Jake Sullivan, lors d’un briefing à la Maison Blanche fin février, a ouvertement évoqué les représailles qui attendent la Russie. À l’occasion d’un point de presse, Jen Psaki, attachée de presse à la Maison Blanche, a déclaré qu’une réponse américaine interviendrait dans “des semaines, pas des mois”. C’est donc officiel : les États-Unis souhaitent frapper fort. La façon traditionnelle de gérer ce type de situation, pour les États-Unis, serait pourtant de générer des sanctions contre la Russie. C’est ce qu’a fait le pays en réponse à l’attaque de la Corée du Nord contre Sony Pictures Entertainment, et en réponse aux attaques de l’Iran contre des banques américaines. Or cette fois-ci, on pourrait trouver parmi les méthodes américaines quelque chose de plus offensif : la possibilité d’une cyberattaque contre des agences de renseignements russes, l’armée et les réseaux gouvernementaux n’est pas exclue. Et cette idée est “la cause d’une grande inquiétude”, selon le Kremlin. “Ce serait de la cybercriminalité internationale pure” a déclaré Dmitri Peskov, le porte-parole du Kremlin, aux médias d’État. Il a jugé ces potentiels projets américains alarmants, avant d’ajouter que “la Fédération de Russie a sans cesse répété et insiste toujours sur le fait qu’elle n’a jamais eu à faire avec quelque acte de cyber-crime ou de cyber-terrorisme”.
Les actions américaines à venir semblent également susceptibles d’inclure des décrets visant à améliorer la résilience des agences gouvernementales et des entreprises ayant subi des attaques russes. De nombreuses entreprises ont en effet perdu des données au profit des pirates. Les responsables russes s’attendraient aussi à des infox concernant l’efficacité du vaccin Spoutnik-V, récemment autorisé d’urgence dans des pays européens comme la Hongrie, la Slovaquie et la Serbie. D’autres options évoquées incluent l’utilisation de cyber-outils pour révéler ou geler des actifs détenus secrètement par le président russe, la révélation de ses liens avec les oligarques, ou des mesures technologiques pour briser la censure russe et aider les dissidents à communiquer.

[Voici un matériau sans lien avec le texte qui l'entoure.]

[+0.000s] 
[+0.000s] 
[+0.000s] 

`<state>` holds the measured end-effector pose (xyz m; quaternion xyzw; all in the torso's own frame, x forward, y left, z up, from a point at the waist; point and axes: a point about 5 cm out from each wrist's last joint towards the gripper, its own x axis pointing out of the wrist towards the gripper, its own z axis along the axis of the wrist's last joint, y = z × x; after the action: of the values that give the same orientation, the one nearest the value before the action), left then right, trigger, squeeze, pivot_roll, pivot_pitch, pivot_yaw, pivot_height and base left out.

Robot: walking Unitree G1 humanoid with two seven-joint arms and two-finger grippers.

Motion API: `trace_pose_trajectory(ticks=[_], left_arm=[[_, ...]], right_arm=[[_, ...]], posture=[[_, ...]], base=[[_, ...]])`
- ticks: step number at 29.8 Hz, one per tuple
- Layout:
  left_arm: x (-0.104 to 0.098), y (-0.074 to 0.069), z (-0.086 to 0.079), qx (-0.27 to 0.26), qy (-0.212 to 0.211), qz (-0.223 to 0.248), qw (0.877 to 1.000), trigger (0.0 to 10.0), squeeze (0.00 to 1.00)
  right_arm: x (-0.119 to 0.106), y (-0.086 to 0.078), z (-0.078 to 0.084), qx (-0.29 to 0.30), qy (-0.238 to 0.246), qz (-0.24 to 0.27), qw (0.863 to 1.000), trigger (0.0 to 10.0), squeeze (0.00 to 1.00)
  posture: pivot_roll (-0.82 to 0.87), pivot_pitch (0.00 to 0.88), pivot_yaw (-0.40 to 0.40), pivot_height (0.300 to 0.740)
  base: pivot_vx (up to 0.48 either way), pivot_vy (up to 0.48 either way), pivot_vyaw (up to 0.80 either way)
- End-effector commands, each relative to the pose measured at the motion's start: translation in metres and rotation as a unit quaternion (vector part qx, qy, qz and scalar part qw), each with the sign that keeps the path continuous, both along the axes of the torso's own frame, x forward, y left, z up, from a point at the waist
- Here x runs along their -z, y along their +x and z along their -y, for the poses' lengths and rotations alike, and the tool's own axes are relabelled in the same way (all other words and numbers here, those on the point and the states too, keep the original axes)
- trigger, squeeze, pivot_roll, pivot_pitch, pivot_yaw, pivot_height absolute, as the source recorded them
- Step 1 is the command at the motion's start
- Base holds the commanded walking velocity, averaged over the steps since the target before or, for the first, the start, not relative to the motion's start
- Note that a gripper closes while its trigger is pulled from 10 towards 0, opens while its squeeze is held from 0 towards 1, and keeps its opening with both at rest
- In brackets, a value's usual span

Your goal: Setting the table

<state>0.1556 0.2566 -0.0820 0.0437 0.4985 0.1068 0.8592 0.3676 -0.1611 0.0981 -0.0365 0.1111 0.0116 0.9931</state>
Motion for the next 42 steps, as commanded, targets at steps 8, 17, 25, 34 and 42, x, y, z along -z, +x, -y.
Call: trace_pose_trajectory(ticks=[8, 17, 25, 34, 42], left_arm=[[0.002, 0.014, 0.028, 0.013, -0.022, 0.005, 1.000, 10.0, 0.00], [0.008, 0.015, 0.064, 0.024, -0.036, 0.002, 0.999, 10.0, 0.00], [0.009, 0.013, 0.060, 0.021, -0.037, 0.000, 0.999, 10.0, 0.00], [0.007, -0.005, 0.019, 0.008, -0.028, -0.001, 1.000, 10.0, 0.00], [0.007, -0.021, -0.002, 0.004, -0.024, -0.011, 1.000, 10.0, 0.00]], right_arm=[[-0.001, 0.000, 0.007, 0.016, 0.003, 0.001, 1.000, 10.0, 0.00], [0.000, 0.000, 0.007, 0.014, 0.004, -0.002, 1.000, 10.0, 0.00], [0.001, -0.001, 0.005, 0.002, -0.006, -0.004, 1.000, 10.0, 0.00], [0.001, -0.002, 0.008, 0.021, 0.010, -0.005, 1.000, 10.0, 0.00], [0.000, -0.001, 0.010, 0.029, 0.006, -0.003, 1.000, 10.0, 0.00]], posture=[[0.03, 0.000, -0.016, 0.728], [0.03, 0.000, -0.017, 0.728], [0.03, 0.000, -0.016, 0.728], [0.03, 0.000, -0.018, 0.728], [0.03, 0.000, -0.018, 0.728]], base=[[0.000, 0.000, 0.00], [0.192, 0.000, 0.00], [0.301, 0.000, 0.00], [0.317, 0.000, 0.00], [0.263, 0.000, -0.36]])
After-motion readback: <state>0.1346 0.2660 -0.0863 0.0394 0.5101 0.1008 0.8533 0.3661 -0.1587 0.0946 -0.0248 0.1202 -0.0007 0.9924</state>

Quelques mois après le début de son administration, le président Biden a offert à la communauté internationale un avant-goût de ce à quoi pourraient ressembler les quatre prochaines années de sa présidence : une nouvelle ère de concurrence acharnée entre les superpuissances, marquée par peut-être la pire relation que Washington ait eue avec la Russie depuis la chute du mur de Berlin. En réponse à la cyberattaque de SolarWinds, dont les détails ont été peu à peu découverts en décembre, mais également en riposte aux interférences russes lors des deux dernières élections, les États-Unis comptent fermement agir contre la Russie. Il s’agira, entre autres, d’envoyer un signal fort au pays de Vladimir Poutine, mais aussi à tous ceux qui menaceraient les États-Unis. Début mars, un rapport de KrebOnSecurity révélait que Hafnium, un groupe de pirates informatiques chinois, aurait piraté plus de 30 000 organisations gouvernementales et entreprises américaines en se servant de serveurs Microsoft Exchange. La République populaire de Chine est évidemment mise en cause, dans un contexte tendu avec les États-Unis, sur fond d’accusations de piratages, de condamnations de la politique chinoise au Xinjiang, et des tensions diplomatiques et commerciales croissantes. En ripostant contre Moscou, c’est un message qui s’adresse à tous les auteurs de cyberattaques passées contre Washington, et qui sonne le glas de l’enjeu toujours plus croissant que semble devenir la cybersécurité pour les États.